### Goal of the exercise
All that is needed is each line of the entries holding the word "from", copied as it stands.
____ Available data
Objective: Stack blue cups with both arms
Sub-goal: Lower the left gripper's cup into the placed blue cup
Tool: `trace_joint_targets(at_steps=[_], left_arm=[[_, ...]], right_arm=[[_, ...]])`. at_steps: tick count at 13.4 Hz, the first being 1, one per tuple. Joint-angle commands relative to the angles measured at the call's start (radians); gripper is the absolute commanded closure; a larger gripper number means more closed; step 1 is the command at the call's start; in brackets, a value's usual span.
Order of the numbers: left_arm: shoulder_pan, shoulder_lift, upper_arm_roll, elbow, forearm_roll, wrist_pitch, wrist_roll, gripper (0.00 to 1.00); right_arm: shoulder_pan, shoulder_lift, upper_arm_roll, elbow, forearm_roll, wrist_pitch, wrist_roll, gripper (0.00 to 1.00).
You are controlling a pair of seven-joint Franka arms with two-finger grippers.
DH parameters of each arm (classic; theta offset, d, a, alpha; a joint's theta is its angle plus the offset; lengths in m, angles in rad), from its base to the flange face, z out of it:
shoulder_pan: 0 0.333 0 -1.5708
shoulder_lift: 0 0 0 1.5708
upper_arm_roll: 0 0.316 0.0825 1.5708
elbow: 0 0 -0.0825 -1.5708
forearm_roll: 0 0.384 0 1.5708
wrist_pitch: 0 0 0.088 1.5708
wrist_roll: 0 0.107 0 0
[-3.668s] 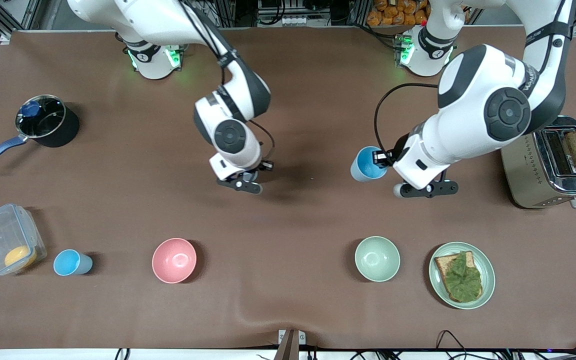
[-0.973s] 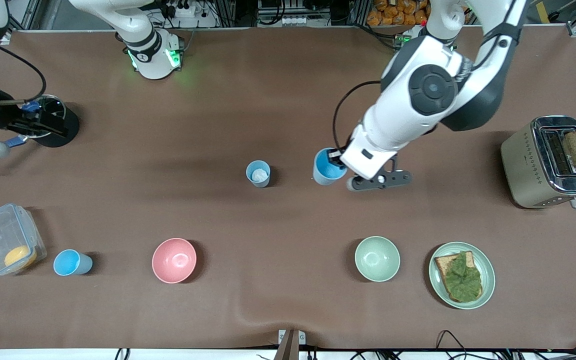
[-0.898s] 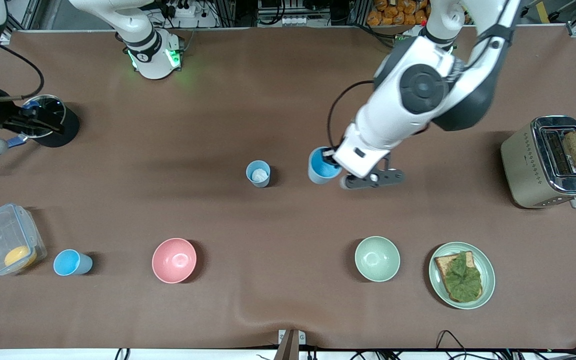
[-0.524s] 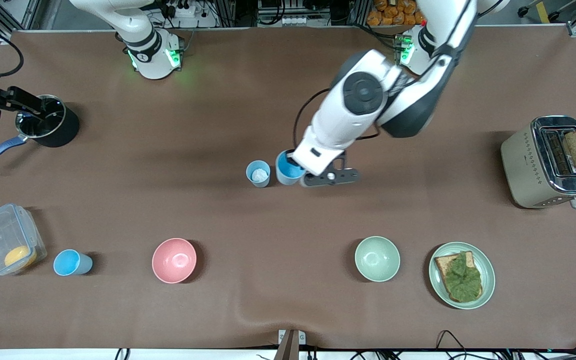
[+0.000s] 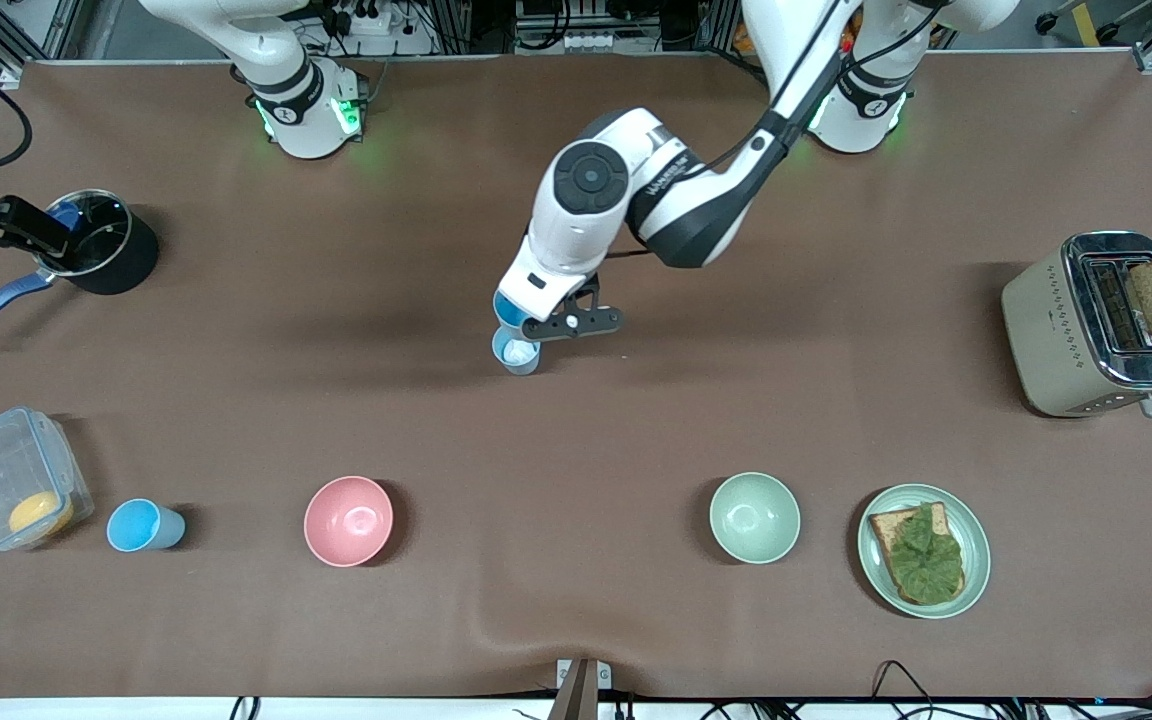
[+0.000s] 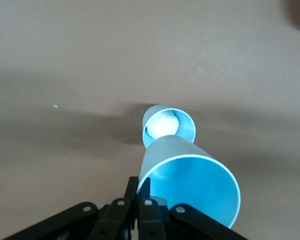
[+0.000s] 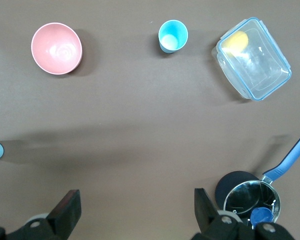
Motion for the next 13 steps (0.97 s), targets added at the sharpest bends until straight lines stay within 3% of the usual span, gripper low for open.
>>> trace_joint_targets(at_steps=[1, 13], left_arm=[[-0.008, 0.047, 0.009, 0.011, 0.027, 0.006, -0.027, 1.0], [-0.017, 0.088, 0.008, 0.013, 0.044, 0.11, -0.03, 1.0]], right_arm=[[-0.018, 0.0, 0.019, -0.001, 0.013, 0.015, 0.016, 0.0], [-0.024, 0.021, 0.019, 0.007, 0.007, 0.055, -0.019, 0.0]])
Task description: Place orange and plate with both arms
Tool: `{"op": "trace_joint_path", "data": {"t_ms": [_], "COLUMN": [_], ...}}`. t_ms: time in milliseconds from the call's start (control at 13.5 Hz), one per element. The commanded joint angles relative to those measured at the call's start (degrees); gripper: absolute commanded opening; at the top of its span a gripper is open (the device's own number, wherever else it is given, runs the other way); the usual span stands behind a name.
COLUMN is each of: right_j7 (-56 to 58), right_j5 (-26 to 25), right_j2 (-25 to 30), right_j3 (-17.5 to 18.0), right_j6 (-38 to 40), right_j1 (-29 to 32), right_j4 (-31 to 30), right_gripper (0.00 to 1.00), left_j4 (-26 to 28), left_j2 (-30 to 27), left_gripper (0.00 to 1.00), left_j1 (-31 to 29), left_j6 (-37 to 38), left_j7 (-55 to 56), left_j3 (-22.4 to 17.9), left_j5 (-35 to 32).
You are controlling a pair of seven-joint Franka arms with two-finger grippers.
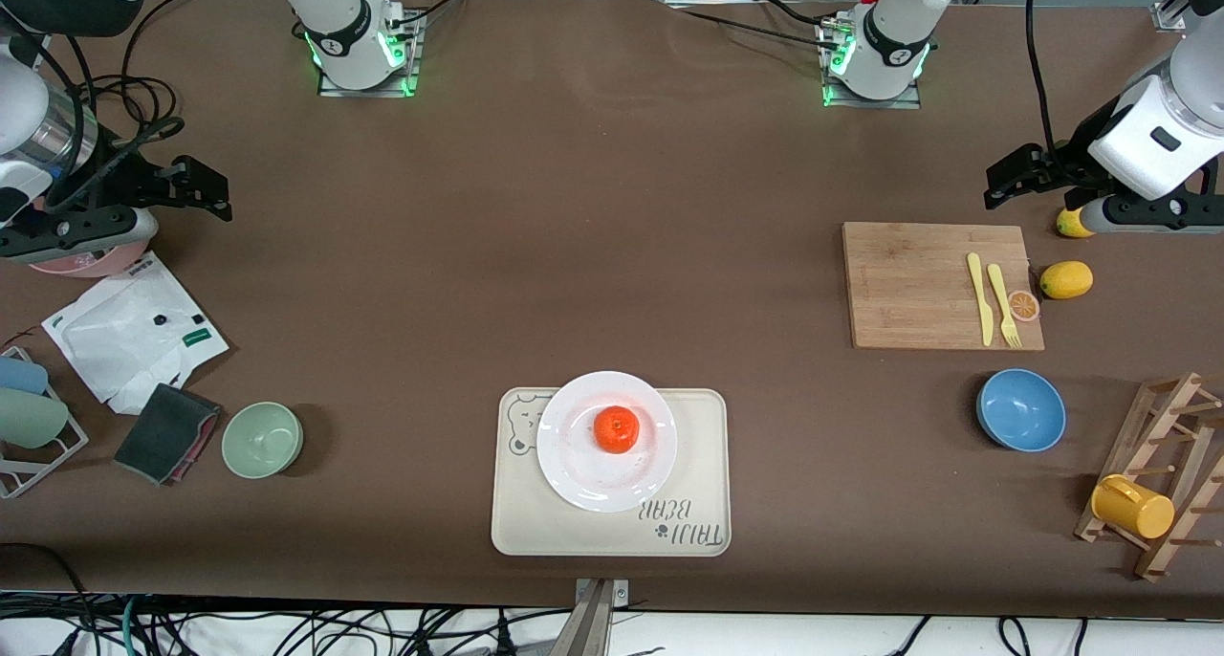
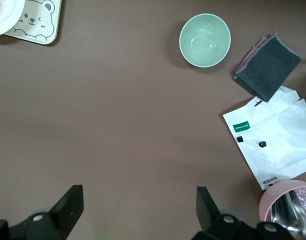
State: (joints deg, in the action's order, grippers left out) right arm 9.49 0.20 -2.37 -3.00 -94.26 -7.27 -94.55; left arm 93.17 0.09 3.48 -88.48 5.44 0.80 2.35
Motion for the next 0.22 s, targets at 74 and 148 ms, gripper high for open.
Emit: {"op": "trace_joint_path", "data": {"t_ms": [74, 148], "right_j7": [-0.9, -0.9], "right_j5": [-0.2, -0.3], "right_j2": [-0.6, -0.6], "right_j3": [0.0, 0.1], "right_j6": [1.9, 2.7], "right_j1": [-0.2, -0.2], "right_j4": [2.6, 2.7], "right_gripper": [1.00, 1.00], "left_j4": [-0.4, -0.4], "left_j2": [-0.4, -0.4], "left_gripper": [1.00, 1.00], "left_j1": [0.4, 0.4], "left_j6": [0.9, 0.9], "left_j7": [-0.2, -0.2], "left_j3": [-0.4, -0.4], "left_j5": [0.5, 0.5]}}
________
### Result of the task
DH parameters of each arm (classic; theta offset, d, a, alpha; a joint's theta is its angle plus the offset; lengths in m, angles in rad), from its base to the flange face, z out of it:
Tool: `{"op": "trace_joint_path", "data": {"t_ms": [_], "COLUMN": [_], ...}}`. t_ms: time in milliseconds from the call's start (control at 13.5 Hz), one per element. The commanded joint angles relative to those measured at the call's start (degrees); gripper: absolute commanded opening; at the top of its span a gripper is open (the device's own number, wherever else it is given, runs the other way); the usual span stands behind a name.

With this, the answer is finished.